Memory Subsystem Tuning

There are a number of important steps that an user can take to optimize there application to tune for the memory hierarchy. We go into details for some of these issues. Maximize cache reuse

  1. Always minimize stride length . For the best-case scenario, stride length 1 is optimal for most systems and in particularly the vector systems. If that is not possible, then the low-stride access should be the goal. That increases cache efficiency, as well as sets up hardware and software prefetching. Stride lengths of powers of two is typically the worst case scenario leading to cache misses.

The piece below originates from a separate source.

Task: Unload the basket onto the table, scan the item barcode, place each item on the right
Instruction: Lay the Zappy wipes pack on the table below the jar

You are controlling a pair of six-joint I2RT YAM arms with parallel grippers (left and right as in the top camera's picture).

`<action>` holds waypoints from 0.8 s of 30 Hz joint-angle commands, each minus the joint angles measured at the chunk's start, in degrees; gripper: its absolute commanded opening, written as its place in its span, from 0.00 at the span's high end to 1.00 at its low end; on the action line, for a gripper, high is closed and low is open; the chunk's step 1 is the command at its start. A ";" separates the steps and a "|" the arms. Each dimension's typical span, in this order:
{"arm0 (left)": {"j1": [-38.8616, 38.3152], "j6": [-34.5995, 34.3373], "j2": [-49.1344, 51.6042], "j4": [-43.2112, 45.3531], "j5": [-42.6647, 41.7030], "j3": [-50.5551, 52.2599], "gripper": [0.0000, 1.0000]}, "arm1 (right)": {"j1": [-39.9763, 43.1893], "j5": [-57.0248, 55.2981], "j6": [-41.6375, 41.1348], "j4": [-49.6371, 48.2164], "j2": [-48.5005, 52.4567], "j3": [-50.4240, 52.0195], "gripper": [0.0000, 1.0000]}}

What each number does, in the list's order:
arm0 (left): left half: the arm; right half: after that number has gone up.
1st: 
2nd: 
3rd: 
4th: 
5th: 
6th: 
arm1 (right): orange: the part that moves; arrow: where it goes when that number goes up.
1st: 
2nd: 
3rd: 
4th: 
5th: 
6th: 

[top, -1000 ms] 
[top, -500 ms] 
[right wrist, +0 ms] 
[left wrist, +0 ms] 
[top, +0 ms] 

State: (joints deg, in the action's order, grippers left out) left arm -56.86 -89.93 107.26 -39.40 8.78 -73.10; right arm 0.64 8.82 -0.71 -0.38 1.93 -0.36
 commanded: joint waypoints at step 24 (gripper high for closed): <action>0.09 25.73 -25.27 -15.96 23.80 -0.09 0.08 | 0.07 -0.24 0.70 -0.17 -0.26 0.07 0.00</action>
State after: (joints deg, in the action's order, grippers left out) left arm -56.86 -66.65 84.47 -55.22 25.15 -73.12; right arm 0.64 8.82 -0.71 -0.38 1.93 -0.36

    The following snippets of codes illustrates the correct way to access contiguous elements i.e. stride 1, for a matrix in both C and Fortran.

    Fortran Example:
    Real*8 :: a(m,n), b(m,n), c(m,n)
    ...
    do i=1,n
      do j=1,m
       a(j,i)=b(j,i)+c(j,i)
      end do
    end do
    					
    C Example:
    Double a[m][n], b[m][n], c[m][n];
    ...
    for (i=0;i < m;i++){
      for (j=0;j < n;j++){
        a[i][j]=b[i][j]+c[i][j];
      }
    }
    				

  2. Another approach is data reuse in cache by cache blocking. The idea is to load chunks of the data so it fits maximally in the different levels of cache while in use. Otherwise the data has to be loaded into cache from memory every time it becomes necessary since its not in cache. This phenomenon is commonly known as cache miss . This is costly from the computational standpoint, since the latency for loading data from memory is a few orders higher than from cache, hence the concern. The goal is to keep as much of the data in cache while it is in use and to minimizing loading it from memory.

    This concept is illustrated in the following matrix-matrix multiply example where the indices for the i, j, k loops are set up in such a way so as to fit the greatest possible sizes of the different submatrices in cache while the computation is on-going.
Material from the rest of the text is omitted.